Exercise objective:
Return, character for character, the lines from the one bearing "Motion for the" through the end of the material. Omit everything before that line.
#### Data extract ####
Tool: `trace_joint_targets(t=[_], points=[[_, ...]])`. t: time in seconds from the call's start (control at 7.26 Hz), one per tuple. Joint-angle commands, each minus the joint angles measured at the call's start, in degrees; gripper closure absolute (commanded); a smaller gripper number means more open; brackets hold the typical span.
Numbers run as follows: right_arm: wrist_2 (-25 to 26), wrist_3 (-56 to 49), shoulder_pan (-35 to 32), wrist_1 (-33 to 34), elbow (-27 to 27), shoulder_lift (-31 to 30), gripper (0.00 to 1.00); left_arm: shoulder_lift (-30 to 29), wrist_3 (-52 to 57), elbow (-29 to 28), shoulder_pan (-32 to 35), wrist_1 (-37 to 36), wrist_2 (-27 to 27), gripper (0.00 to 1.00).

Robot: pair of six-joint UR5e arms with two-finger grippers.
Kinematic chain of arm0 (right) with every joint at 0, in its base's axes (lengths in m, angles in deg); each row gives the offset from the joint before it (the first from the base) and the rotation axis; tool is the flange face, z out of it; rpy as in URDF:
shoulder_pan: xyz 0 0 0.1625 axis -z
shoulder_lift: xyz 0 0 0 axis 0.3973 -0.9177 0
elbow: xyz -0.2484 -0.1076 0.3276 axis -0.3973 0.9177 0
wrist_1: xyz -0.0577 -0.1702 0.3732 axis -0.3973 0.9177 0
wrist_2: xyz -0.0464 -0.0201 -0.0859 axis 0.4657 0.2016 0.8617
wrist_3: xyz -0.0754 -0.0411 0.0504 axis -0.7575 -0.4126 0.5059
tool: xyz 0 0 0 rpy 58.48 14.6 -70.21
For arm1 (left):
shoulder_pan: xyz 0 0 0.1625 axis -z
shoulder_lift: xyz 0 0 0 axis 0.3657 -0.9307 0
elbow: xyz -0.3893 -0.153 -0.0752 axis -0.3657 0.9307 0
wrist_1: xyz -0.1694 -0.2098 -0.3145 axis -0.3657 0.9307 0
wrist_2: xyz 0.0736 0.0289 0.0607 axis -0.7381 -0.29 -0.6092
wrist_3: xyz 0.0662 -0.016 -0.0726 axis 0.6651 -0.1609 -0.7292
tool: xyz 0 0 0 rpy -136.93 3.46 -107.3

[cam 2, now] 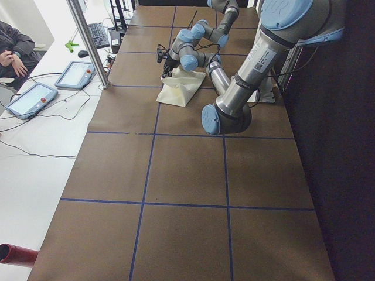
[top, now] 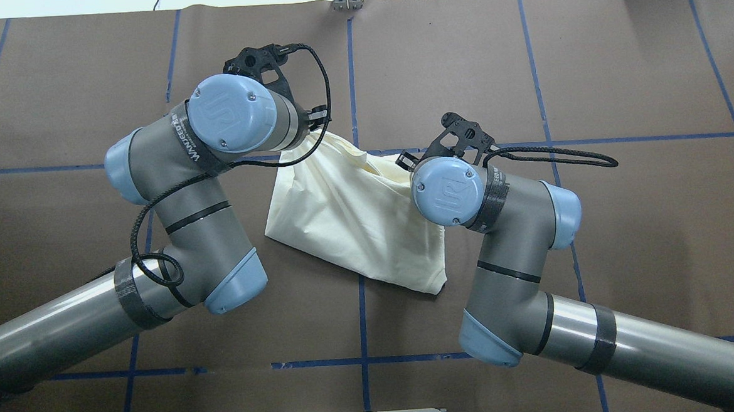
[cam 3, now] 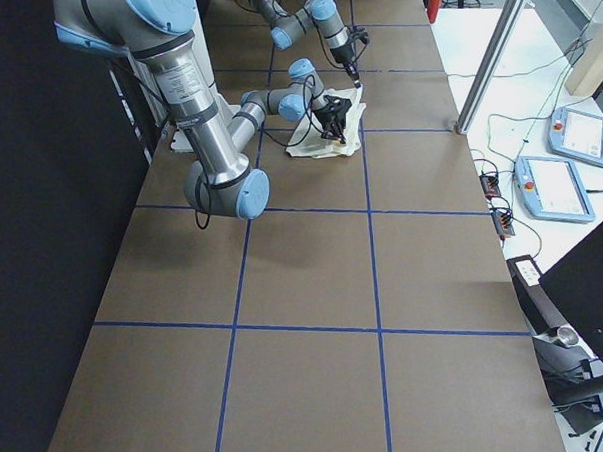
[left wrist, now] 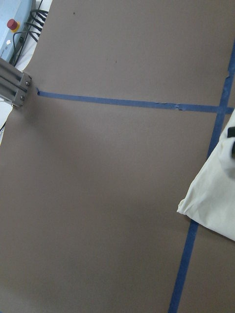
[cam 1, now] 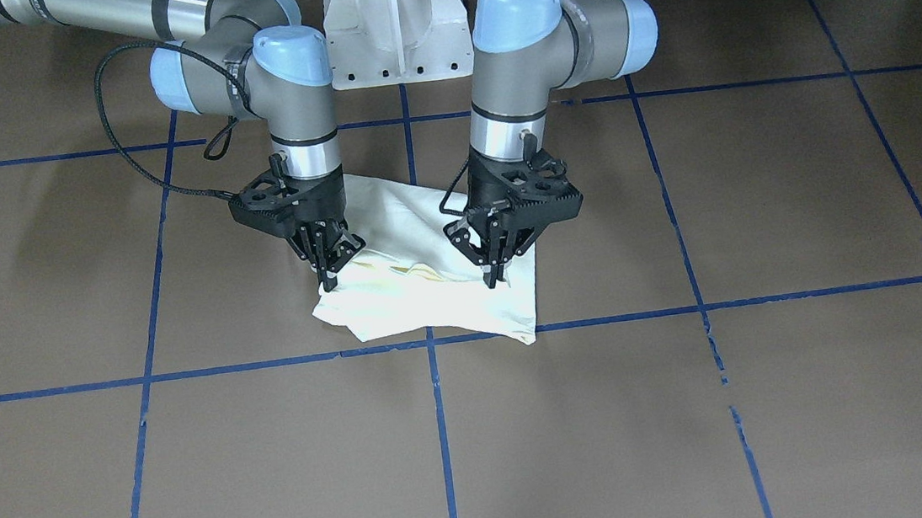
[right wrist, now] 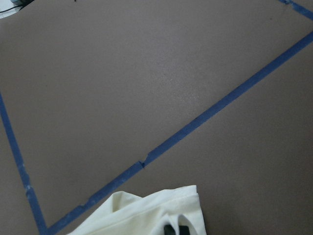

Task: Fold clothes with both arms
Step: 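Lay the fold down and release it with both grippers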

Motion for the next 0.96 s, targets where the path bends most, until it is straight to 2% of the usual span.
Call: trace_joint_targets(t=[0.0,0.14,0.28,0.41,0.55,0.69,0.83], points=[[-0.1,-0.8,-0.1,-1.4,3.3,0.4,1.00,-0.3,1.3,-5.2,-0.1,3.1,0.0,1.00],[-0.1,-1.2,-0.1,-1.4,3.6,0.3,0.82,-0.1,1.5,-5.6,-0.2,3.1,0.0,1.00],[0.1,-6.0,-0.1,-1.5,3.6,0.3,0.04,0.1,3.1,-5.6,-0.3,3.3,0.0,0.62],[-0.1,-8.8,-0.3,-1.7,2.8,0.3,0.00,0.7,7.4,-5.2,-0.2,6.2,0.0,0.01],[-1.1,-10.9,-1.8,-1.7,1.5,0.4,0.00,2.7,10.3,-2.6,-0.1,8.0,0.6,0.00],[-5.3,-12.1,-3.6,-1.7,-0.9,0.1,0.00,5.7,18.3,0.8,0.2,10.4,1.6,0.00],[-7.7,-13.8,-4.8,-1.3,-4.2,-0.4,0.00,9.9,24.2,1.9,0.5,18.0,4.9,0.00]])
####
Output of the exercise:
Motion for the next 0.96 s, targets where the path bends most, until it is straight to 2% of the usual span.
Call: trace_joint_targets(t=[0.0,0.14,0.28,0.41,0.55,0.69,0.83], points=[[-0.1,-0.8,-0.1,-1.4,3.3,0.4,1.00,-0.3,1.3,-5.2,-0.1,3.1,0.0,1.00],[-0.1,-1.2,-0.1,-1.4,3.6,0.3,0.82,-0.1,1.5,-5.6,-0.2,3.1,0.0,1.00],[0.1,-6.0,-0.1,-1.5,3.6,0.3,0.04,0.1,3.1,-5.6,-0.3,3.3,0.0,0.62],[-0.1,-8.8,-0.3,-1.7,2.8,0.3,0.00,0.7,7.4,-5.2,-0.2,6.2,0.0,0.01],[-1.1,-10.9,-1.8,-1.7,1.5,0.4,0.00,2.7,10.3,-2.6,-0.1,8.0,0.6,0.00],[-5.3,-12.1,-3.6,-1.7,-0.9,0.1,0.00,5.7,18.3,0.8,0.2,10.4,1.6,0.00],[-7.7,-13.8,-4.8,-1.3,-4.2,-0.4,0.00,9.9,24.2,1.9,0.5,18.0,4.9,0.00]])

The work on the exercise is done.